━━━━━ Excerpted data

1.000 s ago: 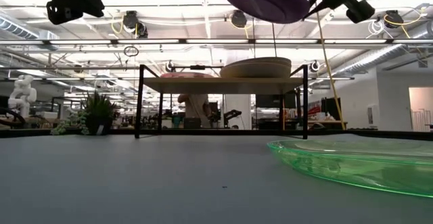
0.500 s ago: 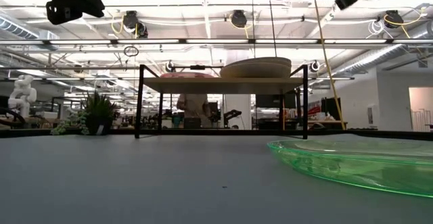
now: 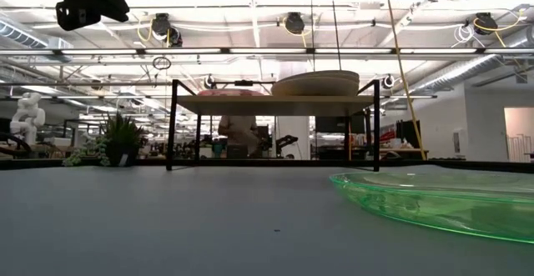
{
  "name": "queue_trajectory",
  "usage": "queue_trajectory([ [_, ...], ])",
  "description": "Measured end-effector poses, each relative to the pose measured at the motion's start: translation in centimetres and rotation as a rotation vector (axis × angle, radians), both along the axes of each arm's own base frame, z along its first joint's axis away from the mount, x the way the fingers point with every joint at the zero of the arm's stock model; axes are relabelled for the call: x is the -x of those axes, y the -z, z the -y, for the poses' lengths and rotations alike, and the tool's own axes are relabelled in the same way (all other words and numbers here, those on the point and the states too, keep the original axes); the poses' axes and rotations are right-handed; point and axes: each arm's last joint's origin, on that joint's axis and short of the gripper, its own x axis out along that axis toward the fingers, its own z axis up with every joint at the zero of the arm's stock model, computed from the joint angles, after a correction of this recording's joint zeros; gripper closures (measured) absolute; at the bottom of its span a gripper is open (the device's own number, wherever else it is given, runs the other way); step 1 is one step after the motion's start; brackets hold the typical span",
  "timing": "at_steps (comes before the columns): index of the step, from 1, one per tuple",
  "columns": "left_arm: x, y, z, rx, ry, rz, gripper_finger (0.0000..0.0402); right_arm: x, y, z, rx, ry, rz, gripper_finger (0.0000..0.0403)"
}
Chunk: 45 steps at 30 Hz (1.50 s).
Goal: Place and stack plates onto a shelf
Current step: Stack the violet plate on top of the gray plate on the shelf
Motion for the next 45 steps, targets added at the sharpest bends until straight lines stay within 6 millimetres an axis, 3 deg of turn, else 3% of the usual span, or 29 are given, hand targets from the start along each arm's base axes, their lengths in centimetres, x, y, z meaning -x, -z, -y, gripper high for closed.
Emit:
queue_trajectory([
  [7, 0.0, 0.0, 0.0, -0.022, 0.014, -0.001, 0.0339, -0.9, -1.5, 1.2, -0.016, -0.049, -0.066, 0.0403],
  [19, 0.0, 0.0, 0.0, -0.024, 0.012, -0.001, 0.0339, -1.1, -1.8, 5.0, 0.078, -0.022, -0.155, 0.0403],
  [28, 0.0, 0.0, -0.1, -0.029, -0.016, 0.006, 0.0339, -1.3, -0.6, 8.8, 0.091, -0.063, -0.216, 0.0402],
  [36, 0.0, 0.0, -0.2, -0.036, -0.05, 0.015, 0.0339, -2.1, 0.2, 12.5, 0.115, -0.095, -0.168, 0.04],
  [45, -0.1, -0.1, -0.4, -0.088, -0.107, 0.032, 0.0339, -2.7, 3.8, 16.8, 0.024, -0.117, -0.226, 0.0399],
])
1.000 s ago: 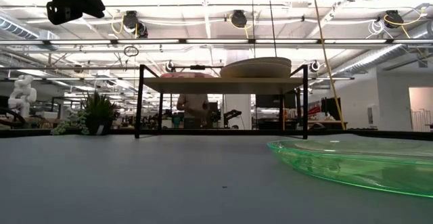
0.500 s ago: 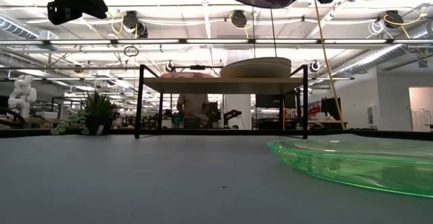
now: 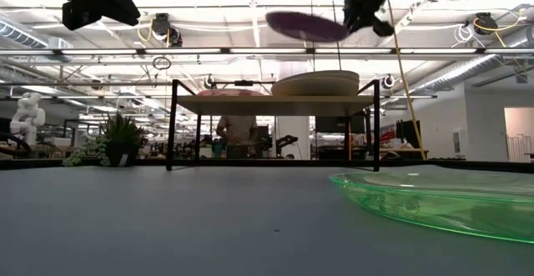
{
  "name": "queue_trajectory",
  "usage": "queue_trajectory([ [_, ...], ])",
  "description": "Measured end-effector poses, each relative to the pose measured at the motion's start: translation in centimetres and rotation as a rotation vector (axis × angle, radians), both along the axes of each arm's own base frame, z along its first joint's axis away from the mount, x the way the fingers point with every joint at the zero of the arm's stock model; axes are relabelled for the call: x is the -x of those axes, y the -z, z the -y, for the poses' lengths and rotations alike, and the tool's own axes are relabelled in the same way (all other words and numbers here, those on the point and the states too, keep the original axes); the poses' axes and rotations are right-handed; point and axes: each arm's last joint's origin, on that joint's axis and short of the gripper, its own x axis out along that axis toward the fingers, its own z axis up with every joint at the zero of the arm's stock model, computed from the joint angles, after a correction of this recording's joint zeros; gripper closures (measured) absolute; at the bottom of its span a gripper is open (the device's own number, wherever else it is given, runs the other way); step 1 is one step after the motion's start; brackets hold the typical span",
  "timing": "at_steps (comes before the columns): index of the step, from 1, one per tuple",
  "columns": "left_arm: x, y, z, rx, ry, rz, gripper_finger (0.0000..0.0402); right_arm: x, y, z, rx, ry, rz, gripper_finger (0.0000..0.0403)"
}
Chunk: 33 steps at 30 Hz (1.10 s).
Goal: Place and stack plates onto a shelf
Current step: Stack the violet plate on top of the gray plate on the shelf
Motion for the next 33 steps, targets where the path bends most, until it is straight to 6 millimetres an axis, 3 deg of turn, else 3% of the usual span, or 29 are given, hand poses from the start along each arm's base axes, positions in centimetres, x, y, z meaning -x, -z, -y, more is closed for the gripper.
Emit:
queue_trajectory([
  [10, -1.4, 1.2, 0.1, 0.011, -0.051, -0.057, 0.0339, 0.9, 4.5, 1.5, -0.152, -0.012, -0.034, 0.0399],
  [15, -2.5, 1.7, 0.6, 0.015, -0.039, -0.057, 0.0339, 1.0, 5.8, 1.5, -0.179, -0.022, -0.057, 0.0399],
  [33, -3.6, 1.8, 0.9, 0.018, -0.026, -0.016, 0.0339, 1.2, 6.8, 1.6, -0.169, 0.005, -0.123, 0.0399],
])
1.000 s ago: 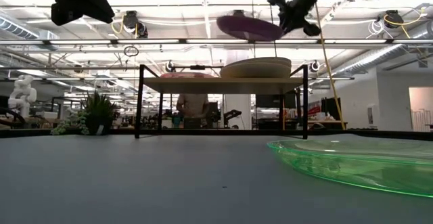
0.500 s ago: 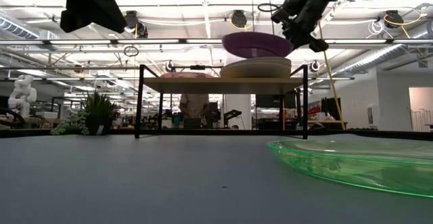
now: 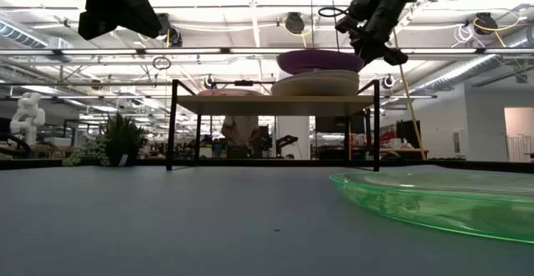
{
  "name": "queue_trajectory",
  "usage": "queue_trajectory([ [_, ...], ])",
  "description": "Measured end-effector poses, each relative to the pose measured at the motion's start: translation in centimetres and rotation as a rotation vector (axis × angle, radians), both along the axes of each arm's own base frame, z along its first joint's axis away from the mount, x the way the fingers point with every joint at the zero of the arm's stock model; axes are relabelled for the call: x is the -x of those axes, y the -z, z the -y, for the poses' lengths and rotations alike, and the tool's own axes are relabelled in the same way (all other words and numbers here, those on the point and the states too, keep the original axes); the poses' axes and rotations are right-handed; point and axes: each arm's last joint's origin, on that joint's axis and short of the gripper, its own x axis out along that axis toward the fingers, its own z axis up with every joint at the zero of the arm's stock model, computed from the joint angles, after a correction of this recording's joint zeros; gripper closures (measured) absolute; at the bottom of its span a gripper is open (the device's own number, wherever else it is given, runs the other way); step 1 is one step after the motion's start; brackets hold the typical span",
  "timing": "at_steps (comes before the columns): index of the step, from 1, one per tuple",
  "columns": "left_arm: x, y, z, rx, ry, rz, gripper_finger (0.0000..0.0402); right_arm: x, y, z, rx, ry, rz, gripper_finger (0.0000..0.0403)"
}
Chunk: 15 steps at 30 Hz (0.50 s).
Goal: Place and stack plates onto a shelf
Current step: Stack the violet plate on top of the gray plate on the shelf
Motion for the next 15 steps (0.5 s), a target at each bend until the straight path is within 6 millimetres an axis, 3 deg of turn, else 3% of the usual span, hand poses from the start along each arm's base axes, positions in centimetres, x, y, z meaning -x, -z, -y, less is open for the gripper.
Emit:
queue_trajectory([
  [15, -0.01, -0.02, 0.01, -0.001, 0.003, 0.002, 0.0339, 0.23, 0.13, 0.08, 0.049, 0.009, -0.075, 0.0399],
])
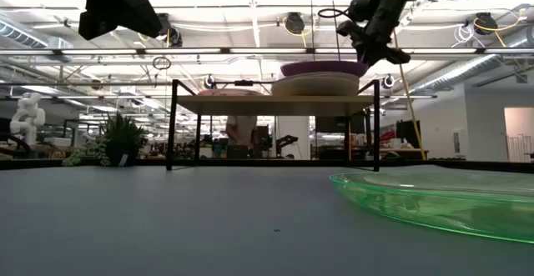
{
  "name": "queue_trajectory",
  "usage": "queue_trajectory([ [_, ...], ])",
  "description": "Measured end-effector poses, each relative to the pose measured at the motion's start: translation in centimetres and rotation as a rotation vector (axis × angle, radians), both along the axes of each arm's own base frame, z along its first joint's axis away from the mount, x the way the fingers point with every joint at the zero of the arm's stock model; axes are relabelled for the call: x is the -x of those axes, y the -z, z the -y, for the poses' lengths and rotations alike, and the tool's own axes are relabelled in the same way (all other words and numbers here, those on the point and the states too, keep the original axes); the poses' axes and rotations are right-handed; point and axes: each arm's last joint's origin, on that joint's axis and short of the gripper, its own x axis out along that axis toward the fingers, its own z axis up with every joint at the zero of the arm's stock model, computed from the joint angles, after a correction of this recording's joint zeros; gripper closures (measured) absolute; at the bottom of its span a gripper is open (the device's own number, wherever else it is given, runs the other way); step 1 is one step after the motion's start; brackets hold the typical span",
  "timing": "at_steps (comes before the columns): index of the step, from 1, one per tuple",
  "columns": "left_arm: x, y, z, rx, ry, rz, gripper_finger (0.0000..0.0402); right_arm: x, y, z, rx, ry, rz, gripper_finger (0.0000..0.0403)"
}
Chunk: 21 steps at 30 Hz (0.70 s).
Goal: Place and stack plates onto a shelf
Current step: Stack the violet plate on top of the gray plate on the shelf
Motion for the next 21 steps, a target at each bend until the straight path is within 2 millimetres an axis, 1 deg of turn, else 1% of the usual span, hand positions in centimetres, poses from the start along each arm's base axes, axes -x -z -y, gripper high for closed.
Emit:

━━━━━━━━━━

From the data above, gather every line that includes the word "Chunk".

▶ [Answer]:
Chunk: 45 steps at 30 Hz (1.50 s).
Chunk: 33 steps at 30 Hz (1.10 s).
Chunk: 15 steps at 30 Hz (0.50 s).
Chunk: 21 steps at 30 Hz (0.70 s).

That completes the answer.